◆ INSTRUCTIONS TO FOLLOW ◆
Your task is to return the listing below word for word, without any of its images.

◆ SOURCE MATERIAL ◆
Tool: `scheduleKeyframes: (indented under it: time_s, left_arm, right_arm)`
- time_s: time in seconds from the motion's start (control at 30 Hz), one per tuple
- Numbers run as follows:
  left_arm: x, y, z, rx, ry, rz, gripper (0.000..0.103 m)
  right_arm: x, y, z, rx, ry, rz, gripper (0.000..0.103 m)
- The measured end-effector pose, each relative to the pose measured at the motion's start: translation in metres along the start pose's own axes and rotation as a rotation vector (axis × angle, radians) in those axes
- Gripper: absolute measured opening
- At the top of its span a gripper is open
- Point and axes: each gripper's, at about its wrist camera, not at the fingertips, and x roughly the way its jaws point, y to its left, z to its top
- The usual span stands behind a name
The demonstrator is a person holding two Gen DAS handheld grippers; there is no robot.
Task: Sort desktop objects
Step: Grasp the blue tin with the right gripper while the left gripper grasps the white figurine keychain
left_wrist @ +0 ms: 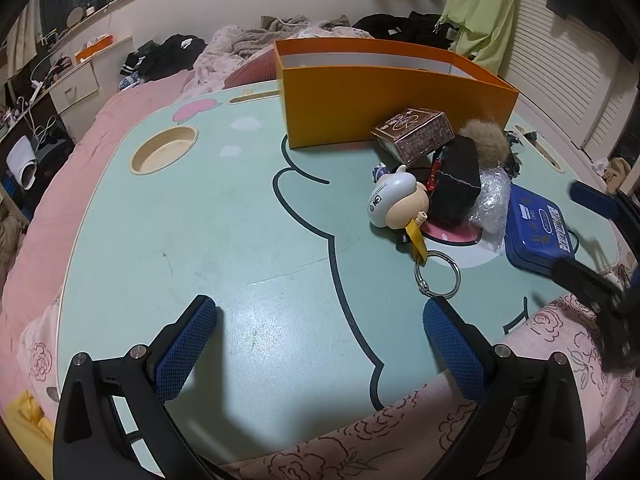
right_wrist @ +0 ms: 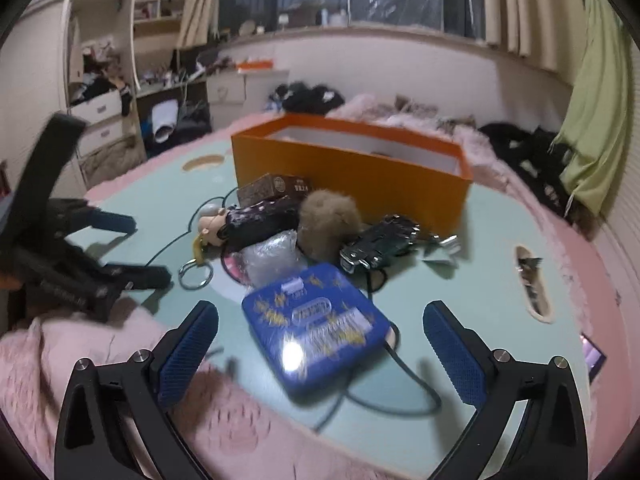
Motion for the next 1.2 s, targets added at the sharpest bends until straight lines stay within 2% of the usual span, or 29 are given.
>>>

◆ PROBLEM SOLUTION ◆
Tool: `scheduleKeyframes: (indented under it: time_s, left_arm, right_arm)`
- time_s: time in seconds from the motion's start (control at 30 Hz), one per tuple
- Numbers run as follows:
  left_arm: x, y, z, rx, ry, rz, gripper (0.000..0.103 m)
  right_arm: x, y, z, rx, ry, rz, gripper (0.000..0.103 m)
- The measured end-effector pose, each relative to the pose measured at the motion's start: translation in metres along the start pose's own axes and rotation as a rotation vector (axis × angle, radians) in those axes
- Gripper: absolute measured opening
- At the top of its span a gripper is open
- Point and axes: each gripper's, at about its wrist camera, not at the fingertips, and x roughly the way its jaws point, y to its left, z to its top
- The usual span stands behind a name
The demonstrator is a person holding two Gen DAS handheld grippers; there is no robot.
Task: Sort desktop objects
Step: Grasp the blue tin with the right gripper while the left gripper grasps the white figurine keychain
left_wrist @ +0 ms: 
right_wrist @ +0 ms: 
Motion for the next 1.2 s, targets added at the sharpest bends until straight lines stay within 2% of the usual span, or 29 are given.
>>>

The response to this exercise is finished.